“Flaming Lips” set The Pageant ablaze in fantastical concert
April 25, 2017
A disco ball. Flashing neon lights blinding the audience. Mushrooms, unicorns and a massive hamster ball encasing Wayne Coyne, the lead singer of The Flaming Lips.
Though only a few, sparse words explaining The Flaming Lips concert on Sun. Apr. 23 at The Pageant, they are more than enough to encompass what was the most visually interesting and peculiar concert I’ve ever attended.
The band, The Flaming Lips, began releasing music in 1986 and has continued to produce alternative and psychedelic rock with tastefully added synth in more recent albums. For their latest tour supporting their fourteenth album “Oczy Mlody”, their trippiness continued to shine as brightly as 31 years ago.
Let me just say, I’m no novice when it comes to concerts. I’ve been to upwards of 15 concerts with a large majority taking place at The Pageant. Even so, I was in no way prepared for the three-hour experience I was a part of for The Flaming Lips. Here are the three “all-time best” events I witnessed:
In a cover of the late David Bowie’s hit song, Wayne Coyne did what I thought was impossible. Coyne rolled out on stage in an inflatable hamster ball and, believe it or not, sang the entire song inside. For me, “Space Oddity” is my favorite song of all time and I was worried that The Flaming Lips would take away from the Bowie experience; however, I was not only not disappointed, I was blown away. The expert band included two drummers, two guitarists, two piano players, a bassist and a synth player who expertly played the tune in sync with Coyne. The best part of the song? The moment Coyne rolled in his hamster ball across the crowd and onto a little platform across the stage. I didn’t know the correct example of bizarre until I was supporting a lead singer’s body weight while dancing to my favorite song.
“There Should Be Unicorns”:
As the second song in the set, “There Should Be Unicorns” originates from their most recent album “Oczy Mlody”. The song is mostly instrumental but for the few lines of the song, Coyne appeared in the back of the venue on, believe it or not, a glowing neon unicorn donning a pair of inflatable rainbow wings. He didn’t just stay at the front, though. He proceeded to move up and through the crowd on the floor atop his fantastical dame crooning his own song. Never before have I seen a crowd so in touch with a band front runner; moreover, never before have I seen the front runner emulate more love for his fans than they feel for him.
“Race for the Prize”:
As the first song of the show, Coyne does not disappoint with a memorable beginning. When the synthetic overture began blaring through the speakers, balloons and innumerable amounts of confetti fell from the sky while hypnotic rainbow visuals exploded from the gigantic LED screen on the stage.

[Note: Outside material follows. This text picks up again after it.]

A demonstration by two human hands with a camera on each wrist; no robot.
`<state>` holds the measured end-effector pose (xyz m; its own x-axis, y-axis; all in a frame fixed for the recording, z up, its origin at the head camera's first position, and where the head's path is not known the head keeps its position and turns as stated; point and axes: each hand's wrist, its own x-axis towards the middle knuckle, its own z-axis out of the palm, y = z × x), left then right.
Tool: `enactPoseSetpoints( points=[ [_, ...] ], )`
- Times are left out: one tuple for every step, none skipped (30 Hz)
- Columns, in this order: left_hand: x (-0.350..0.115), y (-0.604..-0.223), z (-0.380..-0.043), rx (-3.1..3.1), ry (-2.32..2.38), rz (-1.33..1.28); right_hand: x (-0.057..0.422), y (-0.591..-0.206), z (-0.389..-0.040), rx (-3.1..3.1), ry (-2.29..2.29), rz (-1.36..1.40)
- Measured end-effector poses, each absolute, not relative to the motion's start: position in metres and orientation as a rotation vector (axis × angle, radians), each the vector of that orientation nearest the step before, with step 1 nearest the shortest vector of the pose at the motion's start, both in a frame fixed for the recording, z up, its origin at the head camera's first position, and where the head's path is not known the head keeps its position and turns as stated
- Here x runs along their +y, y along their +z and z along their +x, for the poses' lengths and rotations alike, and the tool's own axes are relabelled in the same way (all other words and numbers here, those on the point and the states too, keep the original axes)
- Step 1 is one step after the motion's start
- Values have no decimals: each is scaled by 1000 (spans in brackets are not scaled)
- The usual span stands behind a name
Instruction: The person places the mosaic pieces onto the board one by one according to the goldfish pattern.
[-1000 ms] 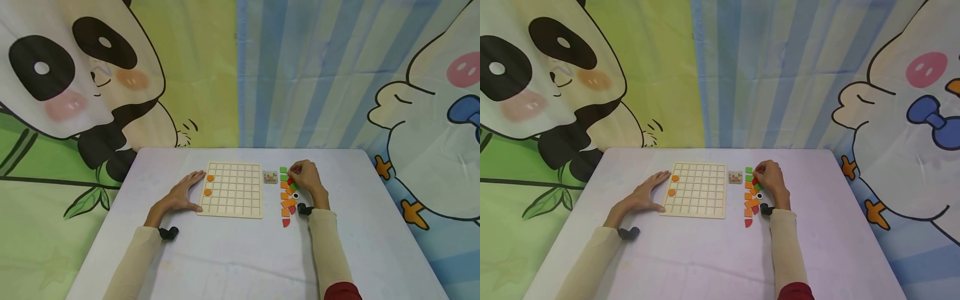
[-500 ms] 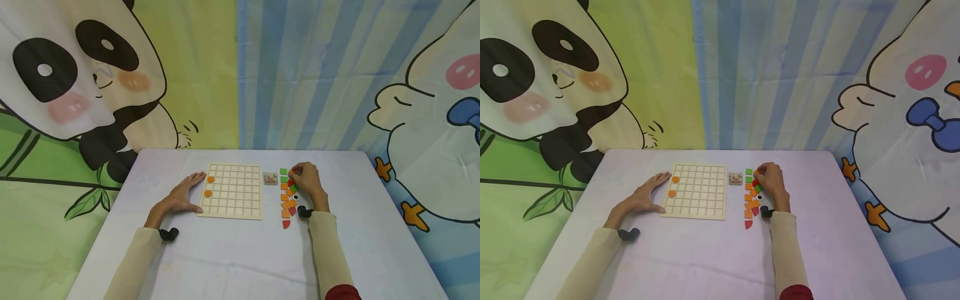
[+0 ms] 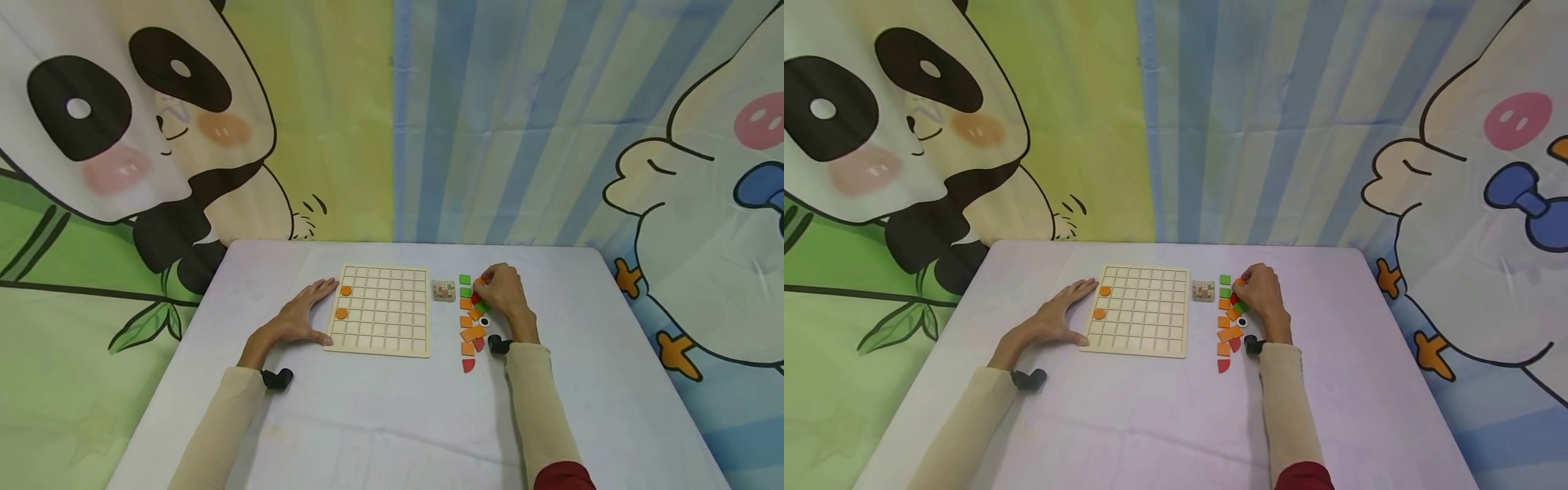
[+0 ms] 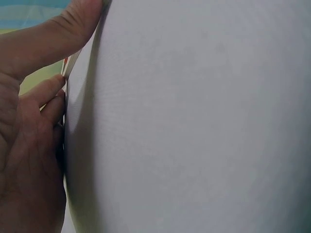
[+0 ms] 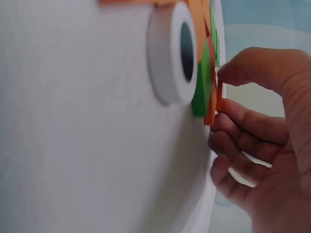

Though I’ve been to concerts with a much older crowd than the one found at The Flaming Lips, the fans here cared for one another and danced together from the beginning as though they were one moving body- a sight seen so little and an action only an expert performer can garner.
The three hour show included so much more than what was named: light-up gongs; dancing inflatable eyeballs, overgrown aliens, and the sun; and string, snake-like lights hanging from the ceiling Coyne wades in as though covered in a neon dot rainfall. With a reputation as psychedelic as The Flaming Lips, their stage production does not disappoint with a colored world showcasing fantasy lands of feel-good beats and pure love. As for the shows I will attend in the future, good luck trying to live up to what I experienced that fateful night.